For this exercise, print the records below verbatim.

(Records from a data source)

##############################

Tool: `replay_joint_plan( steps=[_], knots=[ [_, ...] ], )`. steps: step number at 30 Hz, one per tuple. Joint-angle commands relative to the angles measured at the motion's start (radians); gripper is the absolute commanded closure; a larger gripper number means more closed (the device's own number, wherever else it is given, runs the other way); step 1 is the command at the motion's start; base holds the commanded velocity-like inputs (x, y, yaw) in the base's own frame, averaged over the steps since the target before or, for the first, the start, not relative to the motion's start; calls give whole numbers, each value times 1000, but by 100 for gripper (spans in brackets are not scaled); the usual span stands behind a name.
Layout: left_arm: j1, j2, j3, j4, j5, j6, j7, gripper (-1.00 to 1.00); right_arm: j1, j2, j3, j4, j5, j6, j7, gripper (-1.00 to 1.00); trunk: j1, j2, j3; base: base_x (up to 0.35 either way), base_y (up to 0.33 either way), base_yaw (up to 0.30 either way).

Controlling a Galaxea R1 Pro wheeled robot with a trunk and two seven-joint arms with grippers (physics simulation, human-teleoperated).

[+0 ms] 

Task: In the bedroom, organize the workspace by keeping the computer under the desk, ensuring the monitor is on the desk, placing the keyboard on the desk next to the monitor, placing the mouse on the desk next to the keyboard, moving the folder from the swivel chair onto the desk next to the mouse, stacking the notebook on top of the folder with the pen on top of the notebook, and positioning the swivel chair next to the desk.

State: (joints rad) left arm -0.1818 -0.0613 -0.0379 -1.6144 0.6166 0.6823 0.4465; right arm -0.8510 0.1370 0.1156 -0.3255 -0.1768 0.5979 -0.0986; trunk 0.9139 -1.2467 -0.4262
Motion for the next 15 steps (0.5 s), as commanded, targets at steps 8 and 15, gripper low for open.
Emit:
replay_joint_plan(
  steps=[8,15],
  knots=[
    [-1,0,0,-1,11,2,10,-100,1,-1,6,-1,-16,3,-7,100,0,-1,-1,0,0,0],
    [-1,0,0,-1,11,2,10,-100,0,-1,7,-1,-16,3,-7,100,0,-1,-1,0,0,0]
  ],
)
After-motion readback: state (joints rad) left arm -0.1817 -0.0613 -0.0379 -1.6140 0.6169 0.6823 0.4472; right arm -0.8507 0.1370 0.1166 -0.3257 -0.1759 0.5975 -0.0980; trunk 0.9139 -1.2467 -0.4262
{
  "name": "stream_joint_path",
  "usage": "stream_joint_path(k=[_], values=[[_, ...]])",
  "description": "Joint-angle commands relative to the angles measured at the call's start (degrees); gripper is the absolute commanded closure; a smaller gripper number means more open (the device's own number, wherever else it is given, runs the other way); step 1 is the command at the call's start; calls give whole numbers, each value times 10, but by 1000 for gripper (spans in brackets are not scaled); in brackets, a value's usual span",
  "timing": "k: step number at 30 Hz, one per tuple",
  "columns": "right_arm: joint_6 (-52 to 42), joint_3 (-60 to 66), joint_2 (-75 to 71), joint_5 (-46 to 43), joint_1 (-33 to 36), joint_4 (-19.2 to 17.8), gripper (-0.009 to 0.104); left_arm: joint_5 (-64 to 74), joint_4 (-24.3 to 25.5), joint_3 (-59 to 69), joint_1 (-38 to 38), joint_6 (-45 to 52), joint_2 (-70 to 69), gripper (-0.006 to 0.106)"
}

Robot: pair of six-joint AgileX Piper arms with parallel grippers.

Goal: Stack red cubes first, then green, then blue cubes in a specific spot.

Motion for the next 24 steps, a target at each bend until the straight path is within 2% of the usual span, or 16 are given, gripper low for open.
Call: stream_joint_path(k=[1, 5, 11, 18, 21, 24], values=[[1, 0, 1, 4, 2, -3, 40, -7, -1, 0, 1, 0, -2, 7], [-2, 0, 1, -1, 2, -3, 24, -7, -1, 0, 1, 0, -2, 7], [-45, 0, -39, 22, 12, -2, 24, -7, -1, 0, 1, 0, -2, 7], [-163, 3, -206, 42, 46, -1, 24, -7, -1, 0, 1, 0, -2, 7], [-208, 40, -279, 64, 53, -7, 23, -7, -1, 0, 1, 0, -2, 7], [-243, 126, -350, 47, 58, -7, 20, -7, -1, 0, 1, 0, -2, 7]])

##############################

Response area:
Tool: `replay_joint_plan( steps=[_], knots=[ [_, ...] ], )`. steps: step number at 30 Hz, one per tuple. Joint-angle commands relative to the angles measured at the motion's start (radians); gripper is the absolute commanded closure; a larger gripper number means more closed (the device's own number, wherever else it is given, runs the other way); step 1 is the command at the motion's start; base holds the commanded velocity-like inputs (x, y, yaw) in the base's own frame, averaged over the steps since the target before or, for the first, the start, not relative to the motion's start; calls give whole numbers, each value times 1000, but by 100 for gripper (spans in brackets are not scaled); the usual span stands behind a name.
Layout: left_arm: j1, j2, j3, j4, j5, j6, j7, gripper (-1.00 to 1.00); right_arm: j1, j2, j3, j4, j5, j6, j7, gripper (-1.00 to 1.00); trunk: j1, j2, j3; base: base_x (up to 0.35 either way), base_y (up to 0.33 either way), base_yaw (up to 0.30 either way).

Controlling a Galaxea R1 Pro wheeled robot with a trunk and two seven-joint arms with grippers (physics simulation, human-teleoperated).

[+0 ms] 

Task: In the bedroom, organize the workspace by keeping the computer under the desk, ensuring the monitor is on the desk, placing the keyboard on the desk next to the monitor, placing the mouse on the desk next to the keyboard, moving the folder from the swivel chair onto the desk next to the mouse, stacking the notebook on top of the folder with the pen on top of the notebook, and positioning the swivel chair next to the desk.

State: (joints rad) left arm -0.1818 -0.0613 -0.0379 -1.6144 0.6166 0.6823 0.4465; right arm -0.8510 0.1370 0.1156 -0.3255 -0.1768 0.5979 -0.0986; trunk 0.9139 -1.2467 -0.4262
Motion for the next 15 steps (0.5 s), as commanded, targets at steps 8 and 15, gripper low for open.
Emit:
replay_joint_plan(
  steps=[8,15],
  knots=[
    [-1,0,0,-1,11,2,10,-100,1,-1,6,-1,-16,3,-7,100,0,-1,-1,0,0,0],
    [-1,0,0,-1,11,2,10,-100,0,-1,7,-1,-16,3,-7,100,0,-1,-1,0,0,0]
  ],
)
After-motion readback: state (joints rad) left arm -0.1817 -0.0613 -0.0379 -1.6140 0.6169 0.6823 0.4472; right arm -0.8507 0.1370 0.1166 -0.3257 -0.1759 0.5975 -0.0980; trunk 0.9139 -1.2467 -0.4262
{
  "name": "stream_joint_path",
  "usage": "stream_joint_path(k=[_], values=[[_, ...]])",
  "description": "Joint-angle commands relative to the angles measured at the call's start (degrees); gripper is the absolute commanded closure; a smaller gripper number means more open (the device's own number, wherever else it is given, runs the other way); step 1 is the command at the call's start; calls give whole numbers, each value times 10, but by 1000 for gripper (spans in brackets are not scaled); in brackets, a value's usual span",
  "timing": "k: step number at 30 Hz, one per tuple",
  "columns": "right_arm: joint_6 (-52 to 42), joint_3 (-60 to 66), joint_2 (-75 to 71), joint_5 (-46 to 43), joint_1 (-33 to 36), joint_4 (-19.2 to 17.8), gripper (-0.009 to 0.104); left_arm: joint_5 (-64 to 74), joint_4 (-24.3 to 25.5), joint_3 (-59 to 69), joint_1 (-38 to 38), joint_6 (-45 to 52), joint_2 (-70 to 69), gripper (-0.006 to 0.106)"
}

Robot: pair of six-joint AgileX Piper arms with parallel grippers.

Goal: Stack red cubes first, then green, then blue cubes in a specific spot.

Motion for the next 24 steps, a target at each bend until the straight path is within 2% of the usual span, or 16 are given, gripper low for open.
Call: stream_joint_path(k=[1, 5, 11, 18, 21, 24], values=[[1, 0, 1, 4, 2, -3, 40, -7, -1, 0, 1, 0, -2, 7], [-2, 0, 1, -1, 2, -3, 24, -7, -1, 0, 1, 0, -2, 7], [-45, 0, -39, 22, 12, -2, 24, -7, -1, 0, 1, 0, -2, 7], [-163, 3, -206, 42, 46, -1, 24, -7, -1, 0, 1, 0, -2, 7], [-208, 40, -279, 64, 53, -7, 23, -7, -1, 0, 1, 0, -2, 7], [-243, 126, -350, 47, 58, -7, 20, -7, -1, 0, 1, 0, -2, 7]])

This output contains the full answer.